When setting parameters around the projects, we want to keep the essence (concept, representations, general form and colours) of the logo as much as possible, instead of doing an overhaul (unless there is absolutely nothing to be inspired from the existing logo).
Sometimes a small tweak is all it needs to go from okay to great — like how we added a small gap in LTA’s loop mark to make one band appear to float above the other (like a flyover).
Most logo rationales aren’t well documented (especially the older ones). The ones we found are riddled with abstract associations peppered by bureaucratic-speak. So we had to improvise and make a good guess on what the elements on the logo could mean.
For example, MinLaw’s logo at first glance looks seemingly corporate and plain. But upon further scrutiny, we suspect that the box with a line cutting across appears to be an abstraction of a balance scale, commonly associated with justice and law. So we made that into a symbol.
The Elections Department was particularly a fun one because the existing logo was so bad — so so bad. We saw the opportunity to form “E D” out of the existing shape, killed the awful ballot box, and made the middle stroke of the letter “E” look like a poll ticket — not a bad upgrade I’d say! Side note: we still couldn’t figure out why “Singapore Elections 21” is on the existing logo.
Why do you try to retain the original concept? Aren’t there logos that require an overhaul?
That’s the challenge! It is always easier to start from scratch — come up with a good, sound idea and execute it with trendy, clean graphics. But we don’t live in a perfect world.
But the reality of working with the Government or big corporations is that we have to be receptive to their ideas or organisational agendas and sometimes, ‘bad’ ideas.
As such, the project seeks to be a demonstration that a concept (whether good or mediocre) can be dressed up and cleaned up to look at least decent by general ‘rules’ of what is beautiful and effective.
On that note, it is true that design and aesthetics are highly subjective, but I believe that the rules and requirements that govern what is a good, effective logo are pretty straightforward — one that communicates a simple idea about the function or values in a clean, legible form.
Are there any logos that do not need to be repaired?
National Arts Council (NAC) [right], National Environmental Agency (NEA), Ministry of Communications and Information (MCI), Lion head symbol, SG50, to name a few.
What is the ultimate goal of this project?
To demonstrate to non-designers how these (familiar) logos can be like when cleaned-up or “repaired” as a show-and-tell.

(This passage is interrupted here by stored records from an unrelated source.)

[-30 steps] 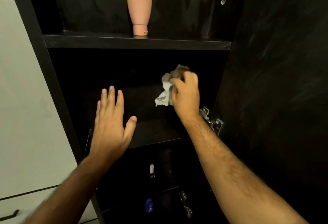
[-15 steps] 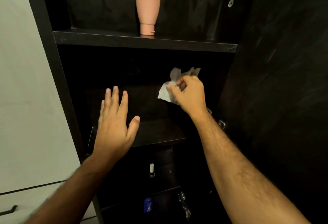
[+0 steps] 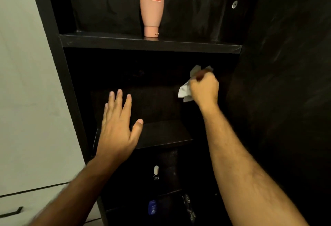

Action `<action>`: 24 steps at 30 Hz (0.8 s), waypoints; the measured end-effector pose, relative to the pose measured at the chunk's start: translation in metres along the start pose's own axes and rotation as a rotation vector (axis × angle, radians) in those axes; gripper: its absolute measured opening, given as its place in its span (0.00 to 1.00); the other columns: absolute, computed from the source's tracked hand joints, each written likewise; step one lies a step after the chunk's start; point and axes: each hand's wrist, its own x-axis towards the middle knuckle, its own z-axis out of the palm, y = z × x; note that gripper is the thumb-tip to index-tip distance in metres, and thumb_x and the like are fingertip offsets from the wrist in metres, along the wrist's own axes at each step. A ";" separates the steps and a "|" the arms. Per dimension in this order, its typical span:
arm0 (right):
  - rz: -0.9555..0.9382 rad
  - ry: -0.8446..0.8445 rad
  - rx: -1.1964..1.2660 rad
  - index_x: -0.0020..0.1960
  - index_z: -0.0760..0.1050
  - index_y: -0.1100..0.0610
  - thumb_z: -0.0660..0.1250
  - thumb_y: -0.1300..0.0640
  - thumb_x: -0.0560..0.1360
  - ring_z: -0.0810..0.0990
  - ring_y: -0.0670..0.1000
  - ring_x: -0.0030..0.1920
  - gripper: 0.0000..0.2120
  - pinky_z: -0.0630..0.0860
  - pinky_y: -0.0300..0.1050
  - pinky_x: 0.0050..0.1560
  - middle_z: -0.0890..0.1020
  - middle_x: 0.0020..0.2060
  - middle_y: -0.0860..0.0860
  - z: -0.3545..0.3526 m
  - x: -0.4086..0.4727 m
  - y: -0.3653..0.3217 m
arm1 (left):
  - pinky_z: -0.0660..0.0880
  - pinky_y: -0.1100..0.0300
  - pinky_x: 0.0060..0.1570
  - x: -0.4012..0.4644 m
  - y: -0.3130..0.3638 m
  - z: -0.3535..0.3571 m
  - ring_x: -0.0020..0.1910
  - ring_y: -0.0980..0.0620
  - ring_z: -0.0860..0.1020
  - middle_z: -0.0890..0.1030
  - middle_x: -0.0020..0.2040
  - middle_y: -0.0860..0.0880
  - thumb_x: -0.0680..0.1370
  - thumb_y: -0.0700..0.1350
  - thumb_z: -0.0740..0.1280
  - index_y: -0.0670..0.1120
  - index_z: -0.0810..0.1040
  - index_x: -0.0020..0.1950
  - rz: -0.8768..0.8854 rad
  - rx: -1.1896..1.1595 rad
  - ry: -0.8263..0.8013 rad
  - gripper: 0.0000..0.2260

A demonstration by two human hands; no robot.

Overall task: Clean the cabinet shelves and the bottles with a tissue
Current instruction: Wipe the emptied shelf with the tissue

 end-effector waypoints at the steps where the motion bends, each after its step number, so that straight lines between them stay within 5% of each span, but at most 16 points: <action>1: 0.000 -0.001 0.081 0.52 0.79 0.62 0.66 0.62 0.73 0.81 0.57 0.52 0.09 0.76 0.43 0.49 0.82 0.49 0.57 -0.004 0.003 -0.008 | 0.38 0.55 0.75 0.000 -0.001 0.000 0.77 0.56 0.35 0.42 0.79 0.50 0.78 0.56 0.54 0.46 0.49 0.79 0.001 0.008 0.002 0.32; 6: -0.429 -0.148 0.063 0.47 0.83 0.60 0.70 0.65 0.70 0.79 0.50 0.41 0.07 0.68 0.32 0.43 0.83 0.42 0.54 0.021 -0.028 -0.018 | 0.40 0.53 0.75 -0.001 -0.004 0.002 0.77 0.55 0.36 0.43 0.79 0.49 0.77 0.58 0.52 0.46 0.49 0.79 0.001 0.015 -0.007 0.33; 11: -0.541 -0.421 -0.357 0.45 0.80 0.53 0.67 0.60 0.73 0.80 0.52 0.46 0.04 0.76 0.44 0.44 0.81 0.46 0.47 0.038 -0.064 0.028 | 0.37 0.54 0.74 -0.005 -0.010 0.001 0.77 0.54 0.34 0.39 0.78 0.51 0.77 0.63 0.48 0.48 0.45 0.79 -0.003 0.081 -0.030 0.34; 13: -0.396 -0.386 -0.403 0.45 0.79 0.51 0.65 0.60 0.74 0.80 0.53 0.46 0.05 0.73 0.43 0.42 0.81 0.43 0.49 0.031 -0.057 0.034 | 0.36 0.53 0.74 -0.009 -0.014 0.001 0.76 0.53 0.33 0.37 0.77 0.51 0.77 0.66 0.46 0.49 0.41 0.77 -0.011 0.131 -0.056 0.35; 18: -0.134 -0.079 0.045 0.49 0.79 0.58 0.66 0.64 0.73 0.81 0.53 0.44 0.07 0.71 0.37 0.39 0.82 0.44 0.55 0.013 -0.012 -0.001 | 0.35 0.52 0.73 -0.017 -0.019 -0.001 0.76 0.51 0.31 0.35 0.77 0.49 0.75 0.69 0.43 0.50 0.39 0.76 -0.031 0.187 -0.094 0.36; 20: -0.211 -0.030 0.094 0.47 0.81 0.61 0.67 0.64 0.71 0.82 0.52 0.41 0.07 0.70 0.33 0.35 0.83 0.41 0.56 0.016 -0.006 -0.022 | 0.35 0.53 0.73 -0.017 -0.019 -0.002 0.76 0.52 0.31 0.35 0.77 0.49 0.75 0.69 0.43 0.51 0.39 0.76 -0.038 0.179 -0.089 0.36; 24: -0.595 -0.170 -0.005 0.42 0.81 0.62 0.69 0.64 0.69 0.80 0.58 0.40 0.04 0.69 0.43 0.41 0.82 0.39 0.59 0.046 -0.042 -0.034 | 0.36 0.53 0.74 -0.019 -0.018 -0.004 0.76 0.52 0.32 0.36 0.77 0.49 0.75 0.69 0.44 0.50 0.40 0.77 -0.045 0.169 -0.083 0.37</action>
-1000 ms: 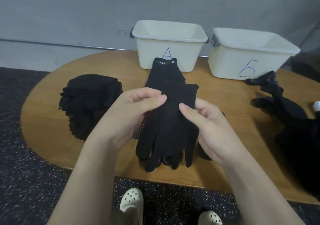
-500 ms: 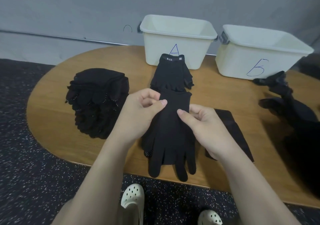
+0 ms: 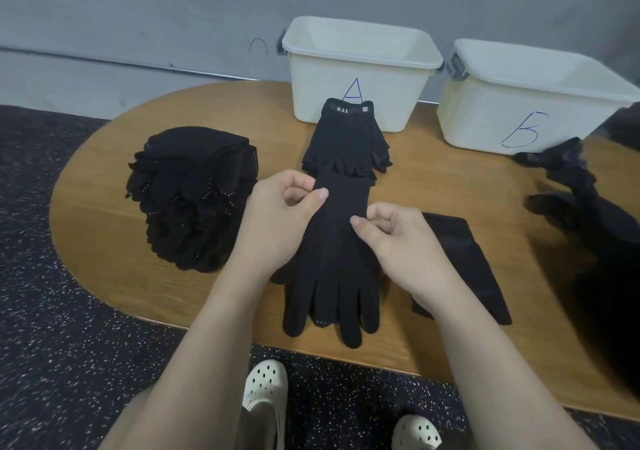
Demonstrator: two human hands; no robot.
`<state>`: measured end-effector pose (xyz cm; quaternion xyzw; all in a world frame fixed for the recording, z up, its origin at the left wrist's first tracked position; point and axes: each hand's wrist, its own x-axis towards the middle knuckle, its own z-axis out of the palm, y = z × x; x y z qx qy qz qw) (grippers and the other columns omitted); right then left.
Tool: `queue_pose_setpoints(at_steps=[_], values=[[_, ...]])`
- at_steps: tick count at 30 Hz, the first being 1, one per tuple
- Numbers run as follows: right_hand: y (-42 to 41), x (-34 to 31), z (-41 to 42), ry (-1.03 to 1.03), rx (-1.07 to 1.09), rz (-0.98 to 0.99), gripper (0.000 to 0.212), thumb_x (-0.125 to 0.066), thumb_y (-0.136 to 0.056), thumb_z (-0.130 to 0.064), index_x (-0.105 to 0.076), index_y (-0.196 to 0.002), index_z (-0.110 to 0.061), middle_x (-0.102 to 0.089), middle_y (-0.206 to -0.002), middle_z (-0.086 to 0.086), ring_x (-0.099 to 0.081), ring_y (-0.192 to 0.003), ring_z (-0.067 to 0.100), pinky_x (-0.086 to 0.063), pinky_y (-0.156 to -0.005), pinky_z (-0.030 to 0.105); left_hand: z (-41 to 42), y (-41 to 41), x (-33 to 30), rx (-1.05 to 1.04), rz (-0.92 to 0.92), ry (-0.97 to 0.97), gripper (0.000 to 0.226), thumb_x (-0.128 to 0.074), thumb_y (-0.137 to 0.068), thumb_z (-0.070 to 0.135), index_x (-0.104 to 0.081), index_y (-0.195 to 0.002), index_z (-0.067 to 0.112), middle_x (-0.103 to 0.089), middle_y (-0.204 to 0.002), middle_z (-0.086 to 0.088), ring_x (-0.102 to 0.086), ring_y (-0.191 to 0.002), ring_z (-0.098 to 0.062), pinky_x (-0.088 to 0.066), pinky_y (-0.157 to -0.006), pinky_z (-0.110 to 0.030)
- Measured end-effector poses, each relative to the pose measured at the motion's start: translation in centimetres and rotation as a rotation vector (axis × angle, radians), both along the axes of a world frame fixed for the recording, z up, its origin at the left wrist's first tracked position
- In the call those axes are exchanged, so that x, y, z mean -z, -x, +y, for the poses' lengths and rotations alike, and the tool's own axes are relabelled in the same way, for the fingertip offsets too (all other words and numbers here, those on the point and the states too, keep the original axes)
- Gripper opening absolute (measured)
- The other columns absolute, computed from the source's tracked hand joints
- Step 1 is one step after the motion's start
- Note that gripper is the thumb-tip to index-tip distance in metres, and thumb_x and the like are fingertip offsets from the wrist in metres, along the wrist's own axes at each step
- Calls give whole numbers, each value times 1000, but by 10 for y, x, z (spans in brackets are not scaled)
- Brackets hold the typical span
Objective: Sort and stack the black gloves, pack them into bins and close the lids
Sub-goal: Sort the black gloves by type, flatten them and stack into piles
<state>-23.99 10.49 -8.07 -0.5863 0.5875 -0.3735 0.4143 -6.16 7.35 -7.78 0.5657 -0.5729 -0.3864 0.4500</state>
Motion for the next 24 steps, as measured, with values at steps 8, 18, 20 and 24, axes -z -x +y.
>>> queue_pose_setpoints(at_steps=[8,18,20,24], values=[[1,8,-8,94,48,127,29,-61,-102,-31,-65,-88,-7,-75,-85,8,-72,-83,28,-59,-77,51,-5,-4,14,9,-124,-8,18,-69,-98,20,-70,-116,21,-72,-105,7,-70,-97,-10,-60,-87,-34],[5,17,-12,154,113,321,20,-65,-100,-28,-66,-81,-20,-68,-72,-6,-66,-73,15,-56,-69,36,-5,0,23,-28,-339,54,19,-66,-100,17,-70,-118,17,-66,-89,12,-64,-84,-5,-44,-71,-5],[4,18,-14,148,127,326,18,-65,-100,-29,-67,-83,-23,-69,-72,-6,-67,-77,17,-57,-72,39,-5,1,24,-30,-355,54,20,-64,-100,15,-69,-119,16,-64,-89,13,-60,-81,1,-43,-66,-1],[2,20,-19,114,157,363,15,-64,-100,-30,-68,-87,-24,-69,-69,-7,-66,-73,14,-58,-72,41,-3,5,24,-46,-376,50,24,-63,-100,18,-68,-124,16,-67,-101,5,-60,-87,-1,-38,-66,1]])
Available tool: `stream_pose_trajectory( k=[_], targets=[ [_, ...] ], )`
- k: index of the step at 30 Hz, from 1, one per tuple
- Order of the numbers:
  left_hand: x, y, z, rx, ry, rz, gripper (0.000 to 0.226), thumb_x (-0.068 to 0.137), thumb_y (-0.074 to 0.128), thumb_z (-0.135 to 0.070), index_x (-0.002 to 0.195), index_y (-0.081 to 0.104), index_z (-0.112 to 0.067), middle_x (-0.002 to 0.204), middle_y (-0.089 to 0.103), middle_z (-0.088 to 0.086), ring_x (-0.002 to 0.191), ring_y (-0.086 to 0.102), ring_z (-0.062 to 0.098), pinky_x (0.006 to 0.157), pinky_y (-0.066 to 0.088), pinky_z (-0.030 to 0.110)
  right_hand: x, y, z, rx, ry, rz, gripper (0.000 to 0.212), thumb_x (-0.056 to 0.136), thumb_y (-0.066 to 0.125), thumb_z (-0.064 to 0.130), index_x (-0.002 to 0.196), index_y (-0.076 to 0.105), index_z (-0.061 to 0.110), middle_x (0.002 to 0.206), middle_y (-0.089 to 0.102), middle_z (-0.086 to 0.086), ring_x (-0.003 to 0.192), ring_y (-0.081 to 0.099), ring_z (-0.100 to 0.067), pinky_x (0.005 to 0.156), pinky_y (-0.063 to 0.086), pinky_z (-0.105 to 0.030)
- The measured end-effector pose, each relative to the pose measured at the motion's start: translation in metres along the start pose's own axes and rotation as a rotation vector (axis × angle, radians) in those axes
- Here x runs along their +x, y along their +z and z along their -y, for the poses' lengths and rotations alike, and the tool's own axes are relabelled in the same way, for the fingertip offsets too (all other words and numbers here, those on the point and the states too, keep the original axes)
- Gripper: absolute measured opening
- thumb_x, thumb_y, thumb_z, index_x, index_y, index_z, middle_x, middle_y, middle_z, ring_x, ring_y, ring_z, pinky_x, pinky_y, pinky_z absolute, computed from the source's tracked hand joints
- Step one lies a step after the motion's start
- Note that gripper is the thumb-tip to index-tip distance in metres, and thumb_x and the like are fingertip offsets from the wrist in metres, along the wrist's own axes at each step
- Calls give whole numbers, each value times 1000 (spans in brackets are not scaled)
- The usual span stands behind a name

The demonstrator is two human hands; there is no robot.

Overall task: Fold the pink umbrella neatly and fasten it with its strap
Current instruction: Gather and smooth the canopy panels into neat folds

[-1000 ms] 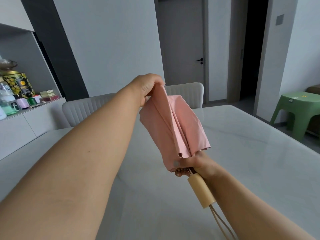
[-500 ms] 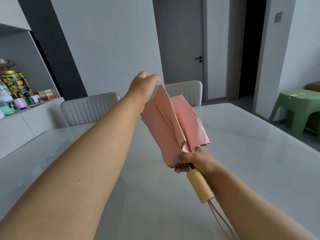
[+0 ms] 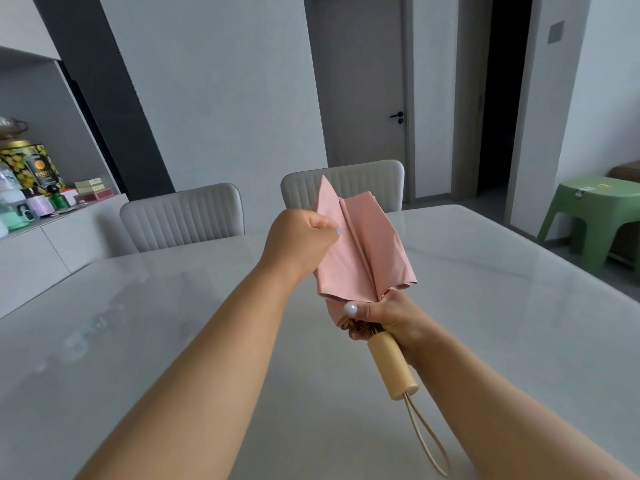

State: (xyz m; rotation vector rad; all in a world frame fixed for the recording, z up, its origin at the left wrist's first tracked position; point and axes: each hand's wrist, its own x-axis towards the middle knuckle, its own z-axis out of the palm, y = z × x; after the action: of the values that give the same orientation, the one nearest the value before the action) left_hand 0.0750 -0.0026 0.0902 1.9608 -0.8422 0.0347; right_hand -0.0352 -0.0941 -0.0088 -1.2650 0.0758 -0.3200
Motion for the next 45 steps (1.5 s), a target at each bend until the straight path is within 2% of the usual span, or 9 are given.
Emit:
stream_pose_trajectory(
  k=[7,13,18,22,26,31,34,40,45],
  targets=[
    [-11,13,21,-163,37,-132,28,88,67,-14,115,70,-20,103,65,-14,90,60,-7,77,46,6,7,-5,-4,154,-57,-42,89,24,94,55,82,65,-5,72,62,-15,64,61,-24,54,55,-30],
    [-14,17,36,-359,-39,-115,39,90,67,-12,127,63,-20,114,61,-15,97,60,-3,88,47,18,3,-5,-3,109,-68,-33,48,41,96,39,68,76,4,71,67,-13,63,64,-22,57,54,-28],
    [5,6,25,254,-16,-157,12,96,50,-20,90,59,-14,109,59,2,96,51,28,79,43,33,0,-1,-2,28,-66,-59,9,66,76,11,68,72,3,65,66,-10,61,62,-18,55,50,-24],
    [10,11,-4,661,277,-253,44,102,37,-28,145,42,-23,156,30,0,143,22,27,117,19,44,0,1,-3,-67,-84,-82,22,68,78,5,84,67,-4,69,67,-10,62,62,-18,56,49,-26],
    [18,37,-12,732,199,0,54,104,20,-36,156,13,-24,164,4,-5,151,-10,21,116,-13,52,0,4,-5,-127,-106,-123,20,71,77,-2,87,67,-6,71,69,-12,63,64,-19,57,50,-27],
    [19,50,14,274,-61,59,62,102,26,-38,156,-2,-26,165,-2,3,149,10,30,118,14,42,0,8,-4,-147,-176,-122,24,64,73,1,86,68,-6,72,72,-14,63,65,-20,54,49,-28],
    [4,59,31,-164,-149,64,71,98,38,-41,155,-3,-33,156,31,7,130,45,31,100,38,33,1,7,-3,-189,-168,-115,16,66,74,-6,81,71,-9,76,73,-19,66,63,-24,56,49,-29],
    [-13,46,55,-880,-398,100,48,90,55,-37,131,54,-12,114,69,19,100,68,35,79,59,46,-2,7,0,-101,-78,-5,18,64,73,-6,82,68,-7,73,68,-18,60,62,-24,55,52,-31],
    [-25,41,74,-1030,-549,128,49,87,57,-42,118,66,-5,107,71,23,95,69,37,80,56,47,-3,16,-5,-38,14,96,33,70,69,-1,102,63,1,83,70,-16,73,68,-29,64,60,-37]
  ],
)
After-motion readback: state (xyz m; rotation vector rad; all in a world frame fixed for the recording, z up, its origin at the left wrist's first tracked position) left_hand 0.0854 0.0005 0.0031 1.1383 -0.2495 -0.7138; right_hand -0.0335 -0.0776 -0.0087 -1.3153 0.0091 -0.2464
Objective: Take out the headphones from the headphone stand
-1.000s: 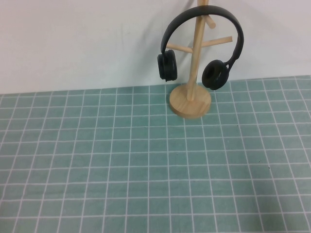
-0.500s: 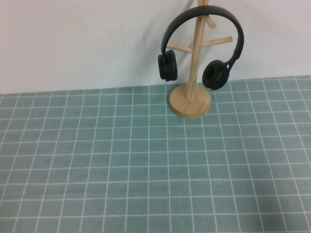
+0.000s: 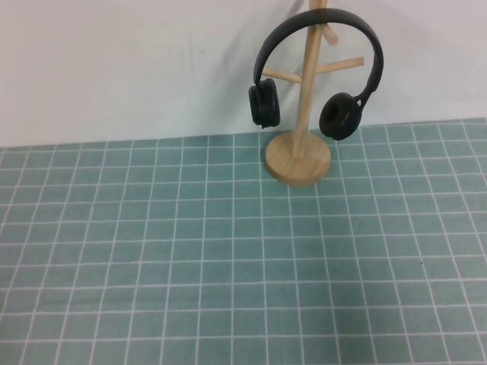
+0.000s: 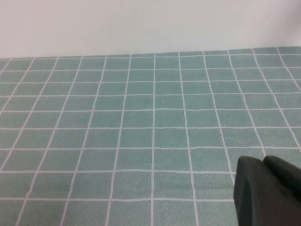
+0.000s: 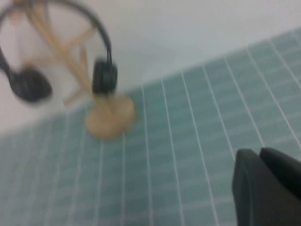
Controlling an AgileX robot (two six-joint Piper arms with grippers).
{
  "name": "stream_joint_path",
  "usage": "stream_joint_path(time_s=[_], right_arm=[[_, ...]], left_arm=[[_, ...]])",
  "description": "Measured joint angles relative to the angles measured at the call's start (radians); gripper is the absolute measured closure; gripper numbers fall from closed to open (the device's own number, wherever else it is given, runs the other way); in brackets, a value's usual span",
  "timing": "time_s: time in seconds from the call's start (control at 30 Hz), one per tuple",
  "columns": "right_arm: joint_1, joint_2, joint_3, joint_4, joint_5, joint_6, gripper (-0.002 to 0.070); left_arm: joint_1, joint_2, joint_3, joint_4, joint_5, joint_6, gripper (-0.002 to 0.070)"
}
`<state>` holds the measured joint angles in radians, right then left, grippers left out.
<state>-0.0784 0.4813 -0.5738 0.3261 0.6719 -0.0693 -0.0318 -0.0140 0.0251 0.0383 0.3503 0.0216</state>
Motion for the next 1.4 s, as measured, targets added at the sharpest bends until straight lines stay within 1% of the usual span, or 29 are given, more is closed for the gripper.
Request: stream_joint_path(time_s=[0.07, 0.2, 0.27, 0.33, 0.43, 0.5, 0.6, 0.67, 0.73, 0.83, 0.9, 1.0, 1.17, 1.23, 1.4], right_arm=[[0.0, 0.112, -0.061, -0.036, 0.037, -0.053, 0.0676], [0.004, 0.317, -0.155, -0.048, 0.028, -0.193, 0.0676], [0.032, 0.411, -0.208, -0.046, 0.015, -0.221, 0.0676], [0.091, 0.509, -0.251, -0.059, -0.021, -0.22, 0.0676], [0.231, 0.636, -0.314, -0.139, -0.132, -0.22, 0.0676], [0.343, 0.723, -0.362, -0.244, -0.205, -0.22, 0.0676], [0.465, 0.822, -0.426, -0.45, -0.294, -0.22, 0.0675], [0.508, 0.869, -0.468, -0.542, -0.371, -0.22, 0.0675], [0.512, 0.909, -0.499, -0.565, -0.467, -0.22, 0.0662], [0.508, 0.96, -0.542, -0.658, -0.601, -0.22, 0.0589], [0.508, 1.001, -0.577, -0.705, -0.647, -0.232, 0.052], [0.492, 1.052, -0.63, -0.7, -0.678, -0.289, 0.0424], [0.439, 1.13, -0.729, -0.693, -0.683, -0.29, 0.0271], [0.428, 1.161, -0.774, -0.691, -0.688, -0.29, 0.025], [0.41, 1.235, -0.865, -0.704, -0.695, -0.293, 0.0249]], left_arm=[[0.0, 0.0, 0.0, 0.0, 0.0, 0.0, 0.0679], [0.0, 0.0, 0.0, 0.0, 0.0, 0.0, 0.0679], [0.0, 0.0, 0.0, 0.0, 0.0, 0.0, 0.0679], [0.0, 0.0, 0.0, 0.0, 0.0, 0.0, 0.0679], [0.0, 0.0, 0.0, 0.0, 0.0, 0.0, 0.0679], [0.0, 0.0, 0.0, 0.0, 0.0, 0.0, 0.0679], [0.0, 0.0, 0.0, 0.0, 0.0, 0.0, 0.0679], [0.0, 0.0, 0.0, 0.0, 0.0, 0.0, 0.0679], [0.0, 0.0, 0.0, 0.0, 0.0, 0.0, 0.0679], [0.0, 0.0, 0.0, 0.0, 0.0, 0.0, 0.0679], [0.0, 0.0, 0.0, 0.0, 0.0, 0.0, 0.0679], [0.0, 0.0, 0.0, 0.0, 0.0, 0.0, 0.0679], [0.0, 0.0, 0.0, 0.0, 0.0, 0.0, 0.0679], [0.0, 0.0, 0.0, 0.0, 0.0, 0.0, 0.0679], [0.0, 0.0, 0.0, 0.0, 0.0, 0.0, 0.0679]])
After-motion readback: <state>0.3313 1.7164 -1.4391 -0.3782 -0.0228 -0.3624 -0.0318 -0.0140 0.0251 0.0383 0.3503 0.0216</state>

What if an agency adopts your logo without paying?
Anything lah! We’ll feel flattered and treat that as our National Service.
Finally, why remain anonymous? Don’t you want to get hired?
It’s more fun. More importantly, the real us won’t be subjected to everyone’s judgement and scrutiny as a group. It frees us up that way. Who knows, we may even take in submissions eventually!
PS: Keep a lookout in the month of July for a series on our NDP logos repairs — We predict it is going to be a real challenge for us.